◆ TASK ◆
When the line containing "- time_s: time" appears in the entries below, begin printing there and stop after the line containing "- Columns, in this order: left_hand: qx"; print each of those lines exactly and no other line.

◆ LISTED RECORDS ◆
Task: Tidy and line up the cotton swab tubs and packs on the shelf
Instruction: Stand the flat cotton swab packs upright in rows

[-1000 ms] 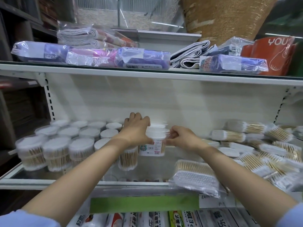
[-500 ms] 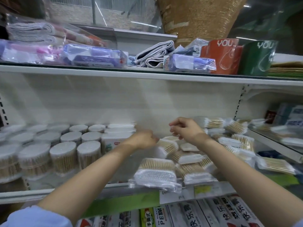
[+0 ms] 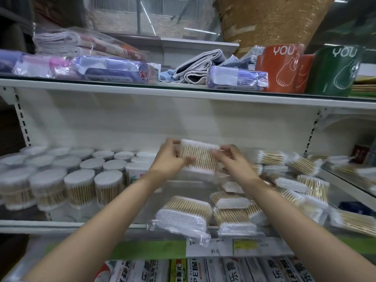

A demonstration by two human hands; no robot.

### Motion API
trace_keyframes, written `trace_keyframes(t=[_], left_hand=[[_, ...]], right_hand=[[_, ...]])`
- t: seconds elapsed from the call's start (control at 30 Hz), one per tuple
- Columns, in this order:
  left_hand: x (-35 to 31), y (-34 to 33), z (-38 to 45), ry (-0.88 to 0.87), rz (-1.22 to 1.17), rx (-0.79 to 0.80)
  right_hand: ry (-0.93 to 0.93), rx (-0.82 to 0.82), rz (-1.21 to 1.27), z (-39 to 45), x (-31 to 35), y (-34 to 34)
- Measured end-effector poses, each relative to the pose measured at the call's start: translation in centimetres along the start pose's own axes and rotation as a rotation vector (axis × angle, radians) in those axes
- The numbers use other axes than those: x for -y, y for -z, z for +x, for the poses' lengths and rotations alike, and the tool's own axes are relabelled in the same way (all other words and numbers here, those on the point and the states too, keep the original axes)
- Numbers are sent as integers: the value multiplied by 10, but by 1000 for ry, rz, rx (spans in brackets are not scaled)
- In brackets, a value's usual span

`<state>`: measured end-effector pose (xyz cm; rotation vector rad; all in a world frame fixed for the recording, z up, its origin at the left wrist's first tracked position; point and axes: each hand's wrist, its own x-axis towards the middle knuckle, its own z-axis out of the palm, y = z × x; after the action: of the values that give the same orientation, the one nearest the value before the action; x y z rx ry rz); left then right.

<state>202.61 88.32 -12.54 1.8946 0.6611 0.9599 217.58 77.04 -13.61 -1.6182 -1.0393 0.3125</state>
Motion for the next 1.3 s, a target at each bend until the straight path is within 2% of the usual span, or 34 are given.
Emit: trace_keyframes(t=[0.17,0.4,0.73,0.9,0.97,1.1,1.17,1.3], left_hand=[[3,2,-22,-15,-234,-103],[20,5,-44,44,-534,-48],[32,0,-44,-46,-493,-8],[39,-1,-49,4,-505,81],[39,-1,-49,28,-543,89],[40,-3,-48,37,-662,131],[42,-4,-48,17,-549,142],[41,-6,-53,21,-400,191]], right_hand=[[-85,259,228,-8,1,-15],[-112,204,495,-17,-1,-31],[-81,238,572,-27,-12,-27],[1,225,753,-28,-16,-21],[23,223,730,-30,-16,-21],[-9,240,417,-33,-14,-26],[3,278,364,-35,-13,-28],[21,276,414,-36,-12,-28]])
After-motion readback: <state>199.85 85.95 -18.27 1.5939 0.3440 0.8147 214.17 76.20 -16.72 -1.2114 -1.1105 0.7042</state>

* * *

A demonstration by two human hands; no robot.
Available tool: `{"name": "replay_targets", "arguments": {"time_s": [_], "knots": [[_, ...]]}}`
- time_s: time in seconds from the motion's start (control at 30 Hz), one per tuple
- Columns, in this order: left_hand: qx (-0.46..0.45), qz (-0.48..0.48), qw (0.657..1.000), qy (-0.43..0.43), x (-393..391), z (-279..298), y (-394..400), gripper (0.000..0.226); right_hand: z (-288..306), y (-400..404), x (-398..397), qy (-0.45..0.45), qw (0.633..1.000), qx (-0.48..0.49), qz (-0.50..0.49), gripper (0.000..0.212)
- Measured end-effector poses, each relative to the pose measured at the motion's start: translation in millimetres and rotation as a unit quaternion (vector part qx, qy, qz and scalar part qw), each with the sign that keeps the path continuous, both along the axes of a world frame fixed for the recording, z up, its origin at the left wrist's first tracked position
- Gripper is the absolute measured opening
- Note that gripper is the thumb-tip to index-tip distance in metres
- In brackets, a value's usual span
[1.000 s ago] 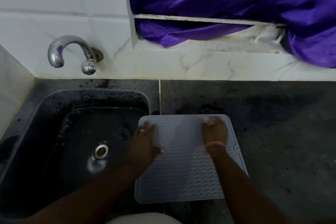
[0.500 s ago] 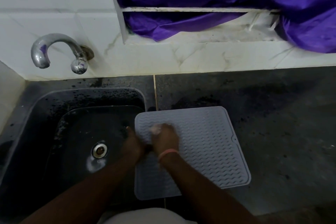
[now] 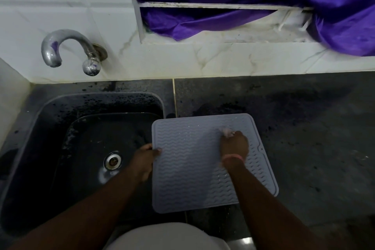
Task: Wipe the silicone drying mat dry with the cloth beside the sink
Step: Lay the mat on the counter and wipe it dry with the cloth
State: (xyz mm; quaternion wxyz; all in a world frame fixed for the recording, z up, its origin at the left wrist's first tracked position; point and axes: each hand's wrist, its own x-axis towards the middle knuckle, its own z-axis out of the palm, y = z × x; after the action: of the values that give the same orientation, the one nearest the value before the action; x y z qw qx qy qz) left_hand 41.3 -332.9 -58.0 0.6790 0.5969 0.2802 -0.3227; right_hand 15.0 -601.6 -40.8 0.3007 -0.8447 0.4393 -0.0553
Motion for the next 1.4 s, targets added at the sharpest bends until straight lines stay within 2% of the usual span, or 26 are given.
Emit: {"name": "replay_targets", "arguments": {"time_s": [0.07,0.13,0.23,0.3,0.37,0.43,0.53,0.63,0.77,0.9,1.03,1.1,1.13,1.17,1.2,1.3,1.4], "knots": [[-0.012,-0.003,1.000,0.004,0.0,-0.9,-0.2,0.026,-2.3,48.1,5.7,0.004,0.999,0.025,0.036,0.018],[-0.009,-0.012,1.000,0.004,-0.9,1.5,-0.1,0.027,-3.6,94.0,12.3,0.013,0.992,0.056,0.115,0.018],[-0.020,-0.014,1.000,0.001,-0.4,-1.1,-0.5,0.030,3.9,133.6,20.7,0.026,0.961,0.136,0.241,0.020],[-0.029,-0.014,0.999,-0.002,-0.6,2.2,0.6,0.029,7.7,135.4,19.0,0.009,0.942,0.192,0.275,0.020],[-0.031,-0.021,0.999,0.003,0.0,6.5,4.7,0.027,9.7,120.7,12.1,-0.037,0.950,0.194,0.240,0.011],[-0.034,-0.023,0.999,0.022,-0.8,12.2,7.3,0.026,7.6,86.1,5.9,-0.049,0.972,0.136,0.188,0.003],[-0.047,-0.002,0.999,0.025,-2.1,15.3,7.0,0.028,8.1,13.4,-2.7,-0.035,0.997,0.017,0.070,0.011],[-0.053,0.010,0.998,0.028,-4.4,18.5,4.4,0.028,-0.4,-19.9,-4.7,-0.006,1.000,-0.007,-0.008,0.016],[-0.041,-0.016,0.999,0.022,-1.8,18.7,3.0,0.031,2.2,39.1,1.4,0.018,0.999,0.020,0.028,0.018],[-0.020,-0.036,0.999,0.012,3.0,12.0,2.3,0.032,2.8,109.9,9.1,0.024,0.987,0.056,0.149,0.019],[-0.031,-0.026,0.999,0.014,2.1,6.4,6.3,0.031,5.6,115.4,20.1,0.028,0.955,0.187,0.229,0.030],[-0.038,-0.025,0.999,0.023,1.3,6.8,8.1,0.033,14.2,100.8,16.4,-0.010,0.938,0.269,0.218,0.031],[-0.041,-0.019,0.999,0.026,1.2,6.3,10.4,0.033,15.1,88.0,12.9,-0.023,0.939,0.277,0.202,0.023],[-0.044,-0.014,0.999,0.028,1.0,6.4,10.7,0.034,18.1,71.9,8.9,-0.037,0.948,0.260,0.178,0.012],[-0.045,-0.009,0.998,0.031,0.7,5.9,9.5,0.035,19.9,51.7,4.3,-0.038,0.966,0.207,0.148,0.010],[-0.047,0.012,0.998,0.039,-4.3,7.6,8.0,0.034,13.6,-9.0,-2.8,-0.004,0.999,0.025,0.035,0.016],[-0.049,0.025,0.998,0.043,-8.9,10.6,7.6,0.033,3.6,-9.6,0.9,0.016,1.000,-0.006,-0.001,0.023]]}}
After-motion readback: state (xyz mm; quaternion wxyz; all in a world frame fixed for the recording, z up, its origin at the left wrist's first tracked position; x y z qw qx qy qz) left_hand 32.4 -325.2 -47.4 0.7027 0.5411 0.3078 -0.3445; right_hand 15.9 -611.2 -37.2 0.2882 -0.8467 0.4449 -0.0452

◆ ANSWER FOR THIS EXERCISE ◆
- time_s: time in seconds from the motion's start (control at 30 Hz), one per tuple
- Columns, in this order: left_hand: qx (-0.46..0.45), qz (-0.48..0.48), qw (0.657..1.000), qy (-0.43..0.43), x (-393..391), z (-279..298), y (-394..400), gripper (0.000..0.226); right_hand: z (-288..306), y (-400..404), x (-398..397), qy (-0.45..0.45), qw (0.633..1.000), qx (-0.48..0.49), qz (-0.50..0.49), gripper (0.000..0.212)

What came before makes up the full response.